If you want to distribute assets to beneficiaries, know that the assets within the trust will be managed even if you can’t, and want the freedom to change things as necessary, you should consider creating a revocable trust. They give you the peace of mind that your assets will be properly managed and distributed without having to worry about future changes in circumstance.
For example, if you remarry and have children with your new spouse, you can change the terms of the trust to reflect your new family situation.
Revocable trusts are also helpful for beneficiaries who don’t want to be involved in the management of their parent’s assets. For example, children may not want to be responsible for managing their parents’ property or finances.
How Do You Create a Revocable Trust?
While the steps may vary slightly depending on your location, the basic steps are as follows.

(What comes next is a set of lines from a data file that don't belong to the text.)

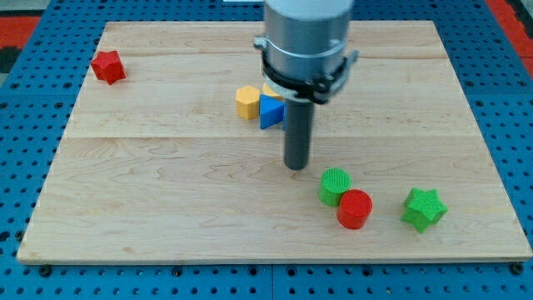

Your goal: Move the green circle red circle to the left of the green star

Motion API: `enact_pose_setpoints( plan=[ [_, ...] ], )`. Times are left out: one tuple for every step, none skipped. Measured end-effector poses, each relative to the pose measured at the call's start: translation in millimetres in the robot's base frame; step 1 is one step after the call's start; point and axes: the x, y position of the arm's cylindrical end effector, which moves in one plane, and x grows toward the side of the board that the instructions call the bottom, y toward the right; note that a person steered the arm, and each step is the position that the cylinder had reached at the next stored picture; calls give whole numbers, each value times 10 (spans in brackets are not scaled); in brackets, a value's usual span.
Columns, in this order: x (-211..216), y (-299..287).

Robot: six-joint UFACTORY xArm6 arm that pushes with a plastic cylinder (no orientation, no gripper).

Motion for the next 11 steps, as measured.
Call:
enact_pose_setpoints(
  plan=[
    [259, 237],
    [428, -125],
    [603, -256],
    [1014, 321],
    [1033, 666],
    [884, 1022],
    [812, 645],
    [678, -71],
    [530, -412],
    [183, 203],
    [274, 375]
  ],
)
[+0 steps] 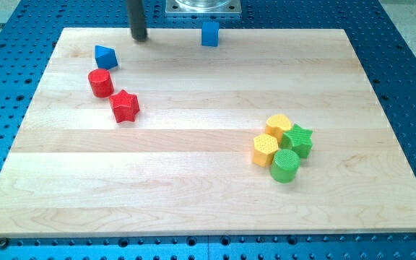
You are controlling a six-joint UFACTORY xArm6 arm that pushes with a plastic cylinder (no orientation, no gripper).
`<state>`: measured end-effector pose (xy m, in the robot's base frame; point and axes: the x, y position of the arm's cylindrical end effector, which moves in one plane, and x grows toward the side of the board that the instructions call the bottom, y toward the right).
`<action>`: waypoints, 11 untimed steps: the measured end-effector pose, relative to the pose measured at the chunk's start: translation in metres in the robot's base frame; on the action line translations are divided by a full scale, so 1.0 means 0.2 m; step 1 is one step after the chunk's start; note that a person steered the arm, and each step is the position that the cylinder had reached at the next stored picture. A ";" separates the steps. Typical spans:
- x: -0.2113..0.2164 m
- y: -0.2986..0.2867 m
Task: Move the blue triangle diagonally to the red circle
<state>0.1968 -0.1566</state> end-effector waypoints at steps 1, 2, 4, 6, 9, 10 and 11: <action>0.00 -0.35; 0.27 -0.46; 0.48 -0.29; 0.49 -0.16; 0.76 0.07; 0.66 0.13; 0.58 0.48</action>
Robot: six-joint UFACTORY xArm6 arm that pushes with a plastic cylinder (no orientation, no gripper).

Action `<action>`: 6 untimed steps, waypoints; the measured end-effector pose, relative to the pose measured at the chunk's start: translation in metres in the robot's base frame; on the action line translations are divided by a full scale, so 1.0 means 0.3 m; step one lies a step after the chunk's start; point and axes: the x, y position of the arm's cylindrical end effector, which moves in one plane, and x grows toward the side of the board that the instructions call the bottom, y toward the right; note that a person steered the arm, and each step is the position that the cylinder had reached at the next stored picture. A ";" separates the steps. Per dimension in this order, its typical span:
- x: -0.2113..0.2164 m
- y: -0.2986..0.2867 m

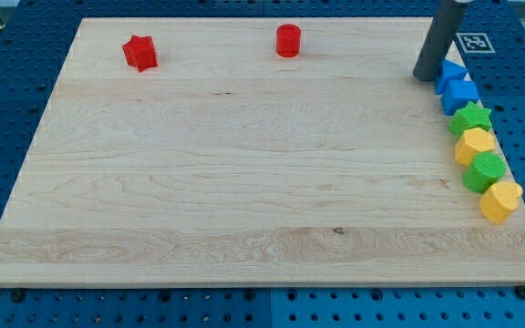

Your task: Move your arm towards the top right of the board

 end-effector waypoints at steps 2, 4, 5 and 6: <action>-0.018 0.000; -0.035 0.000; -0.053 0.000; -0.074 0.000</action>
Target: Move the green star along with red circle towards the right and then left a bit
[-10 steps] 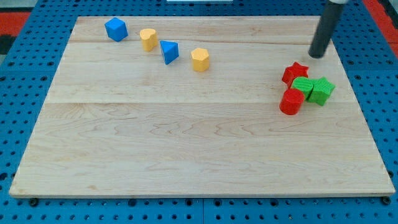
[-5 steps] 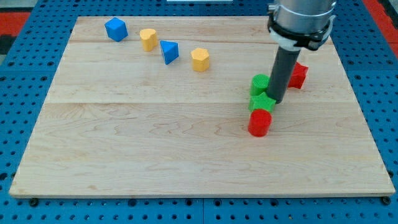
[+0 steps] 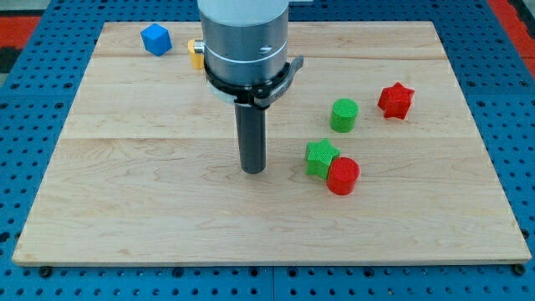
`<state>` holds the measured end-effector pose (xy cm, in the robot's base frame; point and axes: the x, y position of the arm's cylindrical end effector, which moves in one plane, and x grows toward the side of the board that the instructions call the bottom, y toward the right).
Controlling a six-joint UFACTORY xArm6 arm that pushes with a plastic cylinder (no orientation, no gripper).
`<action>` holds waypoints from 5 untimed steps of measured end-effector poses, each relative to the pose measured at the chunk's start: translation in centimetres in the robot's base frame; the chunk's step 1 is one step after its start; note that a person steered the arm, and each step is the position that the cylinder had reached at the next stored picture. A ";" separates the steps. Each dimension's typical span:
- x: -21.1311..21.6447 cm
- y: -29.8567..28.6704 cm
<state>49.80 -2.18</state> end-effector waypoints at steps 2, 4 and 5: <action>2.2 3.6; -1.9 9.9; 1.0 9.9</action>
<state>50.81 7.73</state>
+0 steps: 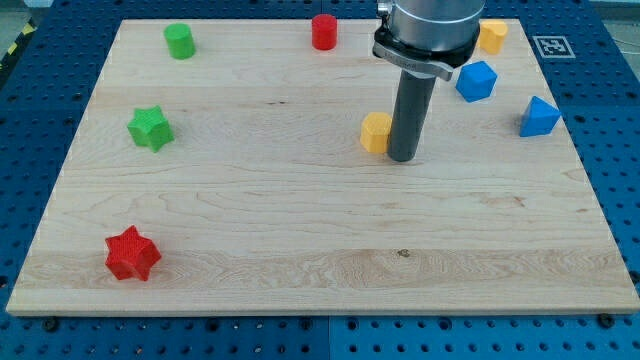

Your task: Slightly move the yellow hexagon to the center of the board

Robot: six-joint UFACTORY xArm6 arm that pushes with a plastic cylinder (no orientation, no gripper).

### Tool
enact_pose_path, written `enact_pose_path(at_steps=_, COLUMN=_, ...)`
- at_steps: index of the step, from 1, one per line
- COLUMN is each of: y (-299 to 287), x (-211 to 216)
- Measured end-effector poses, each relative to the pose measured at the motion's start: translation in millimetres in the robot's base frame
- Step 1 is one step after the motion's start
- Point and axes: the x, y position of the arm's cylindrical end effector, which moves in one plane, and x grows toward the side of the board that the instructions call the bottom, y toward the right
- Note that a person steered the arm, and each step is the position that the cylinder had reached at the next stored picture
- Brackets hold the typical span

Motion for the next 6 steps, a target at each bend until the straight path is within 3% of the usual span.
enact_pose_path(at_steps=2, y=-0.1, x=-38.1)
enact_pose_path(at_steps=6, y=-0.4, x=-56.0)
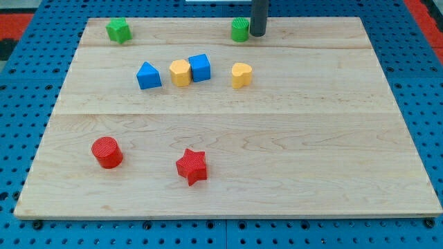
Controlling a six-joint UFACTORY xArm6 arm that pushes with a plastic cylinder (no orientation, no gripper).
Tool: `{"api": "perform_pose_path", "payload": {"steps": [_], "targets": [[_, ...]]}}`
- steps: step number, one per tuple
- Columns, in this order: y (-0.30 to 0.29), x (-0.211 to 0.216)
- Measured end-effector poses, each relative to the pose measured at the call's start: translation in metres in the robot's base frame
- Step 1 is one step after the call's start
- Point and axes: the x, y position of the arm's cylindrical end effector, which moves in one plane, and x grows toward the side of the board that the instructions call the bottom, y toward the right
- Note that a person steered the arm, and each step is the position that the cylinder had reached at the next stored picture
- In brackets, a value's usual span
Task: Place the green circle towards the top center
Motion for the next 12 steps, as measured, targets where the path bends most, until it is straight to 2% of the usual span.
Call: {"api": "perform_pose_path", "payload": {"steps": [1,2,3,4,5,6,7,8,9,12], "targets": [[-0.017,-0.012],[-0.066,-0.011],[-0.045,-0.006],[-0.002,0.04],[-0.066,0.045],[-0.099,0.026],[-0.102,0.024],[-0.157,0.024],[-0.184,0.016],[-0.089,0.013]]}}
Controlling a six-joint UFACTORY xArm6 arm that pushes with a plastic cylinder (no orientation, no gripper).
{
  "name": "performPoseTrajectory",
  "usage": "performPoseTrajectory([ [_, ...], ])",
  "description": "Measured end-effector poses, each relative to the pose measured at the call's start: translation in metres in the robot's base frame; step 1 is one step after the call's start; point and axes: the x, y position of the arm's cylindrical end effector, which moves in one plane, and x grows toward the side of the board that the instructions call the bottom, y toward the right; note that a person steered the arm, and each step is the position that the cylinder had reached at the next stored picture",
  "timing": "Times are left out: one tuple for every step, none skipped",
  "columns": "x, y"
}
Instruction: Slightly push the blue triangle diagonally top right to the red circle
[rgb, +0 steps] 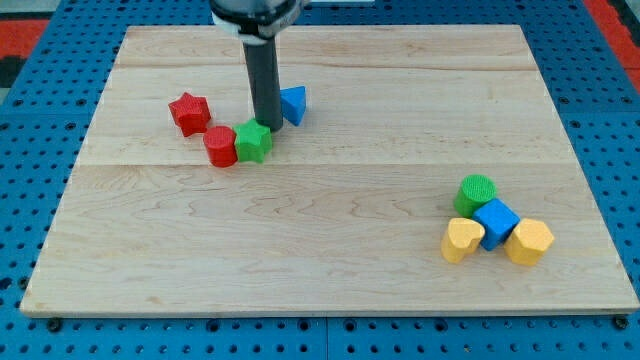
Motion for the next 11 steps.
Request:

First, establish what assets are going to be included in the trust. You can include almost anything that has value, including cash, property, investments, etc. Think through this carefully since any assets not in the trust will have to be designated in your will.
Second, specify who the beneficiaries are and what each individual will receive. Remember, you can change this if circumstances require it. You also need to specify if there are any conditions that must be met in order for a beneficiary to receive assets (such as turning 18).

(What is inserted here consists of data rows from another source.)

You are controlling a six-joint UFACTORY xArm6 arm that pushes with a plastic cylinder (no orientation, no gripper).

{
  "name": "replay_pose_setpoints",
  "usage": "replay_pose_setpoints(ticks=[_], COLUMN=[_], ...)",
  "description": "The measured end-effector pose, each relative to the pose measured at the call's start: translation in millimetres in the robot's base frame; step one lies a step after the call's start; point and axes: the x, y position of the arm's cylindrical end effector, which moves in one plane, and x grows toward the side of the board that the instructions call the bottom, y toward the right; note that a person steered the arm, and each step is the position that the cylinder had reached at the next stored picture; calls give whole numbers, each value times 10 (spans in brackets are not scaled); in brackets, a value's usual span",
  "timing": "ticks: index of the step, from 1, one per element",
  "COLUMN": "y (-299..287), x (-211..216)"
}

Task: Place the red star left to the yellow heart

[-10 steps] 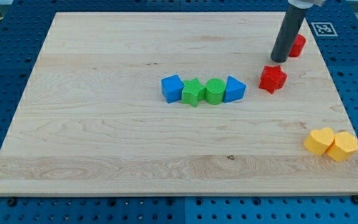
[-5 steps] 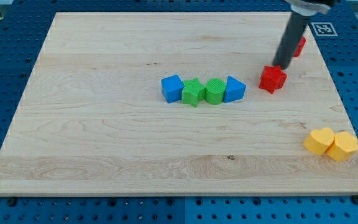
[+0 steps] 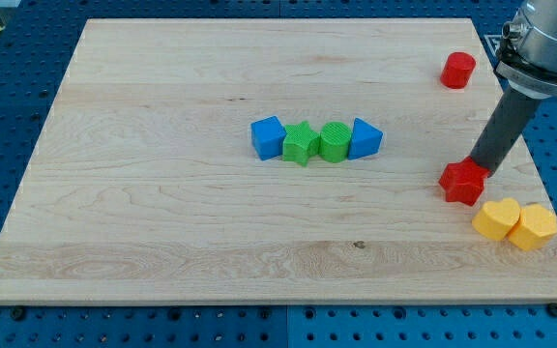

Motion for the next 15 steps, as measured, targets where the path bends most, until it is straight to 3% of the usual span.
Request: replay_pose_setpoints(ticks=[3,6,9,15], y=[137,-13,-26,-184], x=[-85,345,-93,480])
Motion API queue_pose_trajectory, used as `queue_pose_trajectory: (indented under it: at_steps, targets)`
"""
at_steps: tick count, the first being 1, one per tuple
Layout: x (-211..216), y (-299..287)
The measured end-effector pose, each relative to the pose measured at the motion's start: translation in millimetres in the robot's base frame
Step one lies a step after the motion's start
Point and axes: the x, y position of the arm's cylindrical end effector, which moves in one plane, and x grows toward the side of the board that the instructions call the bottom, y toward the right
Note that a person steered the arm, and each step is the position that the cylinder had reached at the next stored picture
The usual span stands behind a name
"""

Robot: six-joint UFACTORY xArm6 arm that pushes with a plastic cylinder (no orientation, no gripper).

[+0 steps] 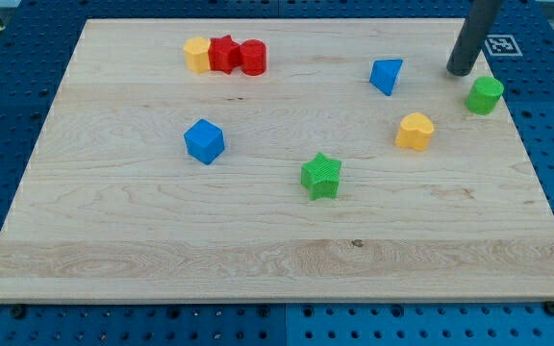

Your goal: Move the blue triangle below the red circle

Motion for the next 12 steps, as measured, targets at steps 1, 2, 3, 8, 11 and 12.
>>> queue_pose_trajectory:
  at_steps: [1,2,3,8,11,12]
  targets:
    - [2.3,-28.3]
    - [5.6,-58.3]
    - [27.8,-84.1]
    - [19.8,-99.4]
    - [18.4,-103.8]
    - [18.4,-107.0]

Next, designate a trustee who will take care of those assets for you while you’re alive and execute your wishes after your death. This is an important decision that shouldn’t be made lightly. You want to choose a person or institution that has integrity and will manage your assets wisely. Before designating an individual, it’s wise to meet with them and ensure they understand all that being a trustee entails.
Finally, formalize your intentions in a written document. This document should specify how the trustee will use the assets in the trust during your lifetime and how they will be distributed after your death.
Because of the legal and tax implications of creating a revocable trust, it’s usually a good idea to establish the trust with the help of your lawyer or estate planner. This helps ensure that nothing slips through the cracks.
Is a Revocable Trust Right for You?
The point of a revocable trust is to provide you with the peace of mind that comes from knowing your assets are safe for your beneficiaries and the trust can be amended if necessary. They also provide privacy since your estate won’t have to go through probate.
If this checks all your boxes, then consider meeting with your lawyer to start the process of creating the trust.